After you've gotten started with text analysis, there are ways that you can tidy up and improve your classifications. Read on for the next steps to refine your initial text analysis work.
- Resolving Anything Left Unclassified
- Checking the Quality of Classified Responses
- Troubleshooting Classifications
- Editing Your Classifications
Resolving Anything Left Unclassified
As with all text classification, it's always a good idea to review the work done and clean up anything outstanding. Once the AI has run, the screen will look something like this:
Notice the "Unclassified" theme on the left; some responses remain unclassified. In the example, there is a text response "undefined" without an associated theme and is left unclassified. "Undefined" doesn't represent anything meaningful, so let's classify it as "Missing Data".
Select the response "undefined" and drag and drop onto the "Missing Data" theme, or hover over "undefined", click Manually classify, start typing "Missing Data", and select that theme to assign the response.
Next, review any remaining unclassified responses and classify them. You can create a new theme, such as "All other responses" to capture the responses that don't fit into existing themes.
- Set the Theme filter dropdown in the Responses section to Unclassified to show all unclassified responses.
- Select all of the unclassified responses.

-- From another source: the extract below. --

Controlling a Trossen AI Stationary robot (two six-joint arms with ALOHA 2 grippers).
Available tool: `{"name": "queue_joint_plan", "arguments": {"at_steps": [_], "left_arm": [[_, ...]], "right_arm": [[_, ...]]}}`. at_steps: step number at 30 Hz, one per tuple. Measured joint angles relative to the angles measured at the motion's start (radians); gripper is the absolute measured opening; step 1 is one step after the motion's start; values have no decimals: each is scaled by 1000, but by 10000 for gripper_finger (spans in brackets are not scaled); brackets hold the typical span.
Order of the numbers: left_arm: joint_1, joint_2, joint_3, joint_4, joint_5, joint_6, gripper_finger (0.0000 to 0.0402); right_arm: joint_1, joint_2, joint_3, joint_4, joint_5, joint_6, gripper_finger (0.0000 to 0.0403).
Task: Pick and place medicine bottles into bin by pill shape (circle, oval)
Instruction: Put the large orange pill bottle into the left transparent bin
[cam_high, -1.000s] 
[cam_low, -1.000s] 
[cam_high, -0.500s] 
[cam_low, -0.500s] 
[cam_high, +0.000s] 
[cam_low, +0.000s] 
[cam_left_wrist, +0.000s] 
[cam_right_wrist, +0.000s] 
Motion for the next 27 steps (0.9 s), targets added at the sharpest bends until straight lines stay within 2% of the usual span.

You can hold down the shift key while selecting the first and last text responses to select multiple items.
- Drag the responses below the existing Themes and drop them into the purple box that appears.
- Give the new theme a label, e.g., "All other responses" and hit Enter.
Checking the Quality of Classified Responses
It's important to give any automatic classification a quality check before reporting on your analysis. A quick way of doing that is to select a theme from the Theme filter and quickly scan through for a quality check.
If there are more than a few items that you need to reclassify into an entirely different theme, drag them all to the "Unclassified" theme. Then click Classify again to re-run the AI theme assignments. There are a number of ways that you can improve how text is classified; see Troubleshooting Classifications below.
Below, I've selected the "Brand loyalty" theme and can see that there are some items, such as "drink for the enjoyment and the fun it brings", that are better placed in another theme.
You can manually reclassify responses:
- Select the text response.
- To add it to an additional theme, drag and drop it into the new theme or start typing the new theme's label and select it.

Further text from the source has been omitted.